Based on data availability and model performance (when comparing to reported emissions), we establish either activity-based (ABM) or regression-based (RBM) models. Overall, we use the following types of data:
Reported emissions on company or asset level: Financial or sustainability reports can include differentiated information on Scope 1, 2, and 3 emissions or focus on selective (i.e., only Scope 1) or combined (i.e., the sum of Scope 1 and 2) emissions.
Reports from asset-owning companies to understand assets’ levels of operations and production: These reports usually aggregate sources of emissions.
Commercial datasets provide asset class characteristics or model-specific information, for example, geolocation, capacities (e.g., power plant generation capacity), output production (such as electricity), or volumes of operations (e.g., air traffic data).
The TICCS classification standard of infrastructure assets and our in-house expertise on technologies, types of operations, and main sources of emissions of infrastructure classes.
infraMetrics’ financial key values on asset level.
Websites of companies, Wikipedia, and other public information sources when deemed reliable.

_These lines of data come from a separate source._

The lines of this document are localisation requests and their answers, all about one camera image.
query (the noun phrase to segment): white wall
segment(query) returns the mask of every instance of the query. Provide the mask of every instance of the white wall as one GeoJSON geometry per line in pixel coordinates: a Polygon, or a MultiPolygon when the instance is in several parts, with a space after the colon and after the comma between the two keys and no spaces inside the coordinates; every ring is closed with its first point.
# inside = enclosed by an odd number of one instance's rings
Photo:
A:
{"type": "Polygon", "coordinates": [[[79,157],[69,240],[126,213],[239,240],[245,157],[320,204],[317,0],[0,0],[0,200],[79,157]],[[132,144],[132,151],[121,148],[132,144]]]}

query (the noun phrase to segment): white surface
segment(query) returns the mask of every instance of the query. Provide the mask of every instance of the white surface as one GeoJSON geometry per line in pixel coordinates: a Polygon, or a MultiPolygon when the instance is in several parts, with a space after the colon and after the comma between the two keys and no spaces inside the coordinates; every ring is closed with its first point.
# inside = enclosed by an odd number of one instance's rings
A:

Data for Regression-Based Models
The most significant data for RBMs are reported emissions at the asset level. We web-scrape or manually extract all publicly available emissions data from sustainability reports for infrastructure assets across all sectors. In some cases, reported emissions are not available at the asset but aggregated at the company level (combined emissions for several assets). In such cases – especially within the superclass of distribution networks (IC80) – we built RBMs at the company level.

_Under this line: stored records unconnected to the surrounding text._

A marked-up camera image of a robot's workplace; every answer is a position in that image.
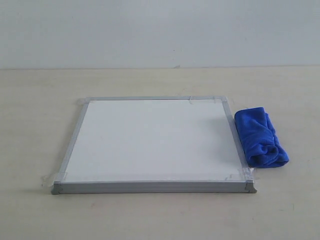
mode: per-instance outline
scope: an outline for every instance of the table surface
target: table surface
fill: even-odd
[[[290,156],[258,193],[50,195],[78,99],[225,95],[263,106]],[[0,71],[0,239],[304,239],[320,236],[320,66]]]

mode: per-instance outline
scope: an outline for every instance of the blue microfiber cloth
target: blue microfiber cloth
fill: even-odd
[[[240,110],[234,120],[250,167],[276,168],[289,162],[263,107]]]

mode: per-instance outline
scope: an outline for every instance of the white backdrop
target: white backdrop
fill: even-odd
[[[0,68],[320,64],[320,0],[0,0]]]

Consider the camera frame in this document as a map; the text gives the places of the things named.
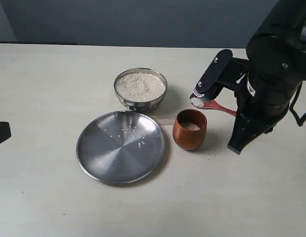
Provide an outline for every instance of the table surface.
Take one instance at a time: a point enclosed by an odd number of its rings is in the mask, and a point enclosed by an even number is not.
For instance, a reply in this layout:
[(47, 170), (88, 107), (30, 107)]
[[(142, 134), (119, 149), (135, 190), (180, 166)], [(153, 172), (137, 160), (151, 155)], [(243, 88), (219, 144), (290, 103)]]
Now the table surface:
[[(288, 115), (240, 156), (226, 148), (234, 117), (204, 111), (203, 146), (173, 141), (176, 114), (220, 49), (0, 44), (0, 236), (306, 236), (306, 123)], [(245, 57), (245, 50), (233, 50)], [(163, 162), (116, 187), (91, 179), (76, 142), (94, 118), (125, 108), (113, 81), (122, 71), (161, 72), (169, 90), (150, 116), (167, 137)], [(218, 101), (235, 109), (232, 92)], [(306, 83), (297, 111), (306, 111)]]

Furthermore, a company may not report emissions for every year. In these cases, we use revenue as a proxy for emissions. For example, if we know the emissions of year N and revenue of years N and N+1, we estimate emissions for year N+1 based on the same ratio of revenue to reported emissions in year N. These interpolations work in both directions – forward and backward in time – and only concern a small number of assets.
Finally, assets might report their emissions in an aggregated manner (combined emissions for Scope 1, 2, and 3). In these rare cases, we excluded the report from our database.
Besides reported emissions, the RBMs include asset-level characteristics that correlate well with reported Scope 1, 2, and 3 emissions. This allows us to estimate carbon emissions on an annual basis for those assets that do not report emissions but share similar characteristics.
Data for Activity-Based Models
If the available data does not allow us to build statistical regression models, we can use EFs and CFs, combined with other physical quantities, to build ABMs. ABMs use these alternative sources of information to convert an asset’s level of activity (e.g., how much electricity a power plant produces annually or can produce based on its capacity) into carbon emissions. EFs define the rate at which an activity releases emissions (e.g., how much kilogram CO2 is released per kWh of electricity produced by a coal power plant). They can also relate to other types of activities outside the power sector. CFs define at what capacity a power plant is running and serve as a proxy for the actual power generation.
Hence, ABMs require information on assets’ operation, consumption, or production levels that are in a direct relationship with emissions. Again, a company may provide information on an irregular basis, at the company level (combining several assets), or at an aggregate level (combining different sources and activities). Our models assume that physical characteristics, like the length of a road or the capacity of a power plant, remain unchanged over time (for a timeframe of several years). This assumption is valid, considering infrastructures’ long life cycles. Furthermore, we use infraMetrics data (specifically assets’ revenues) to control an asset’s activity period and provide financial data necessary to the models.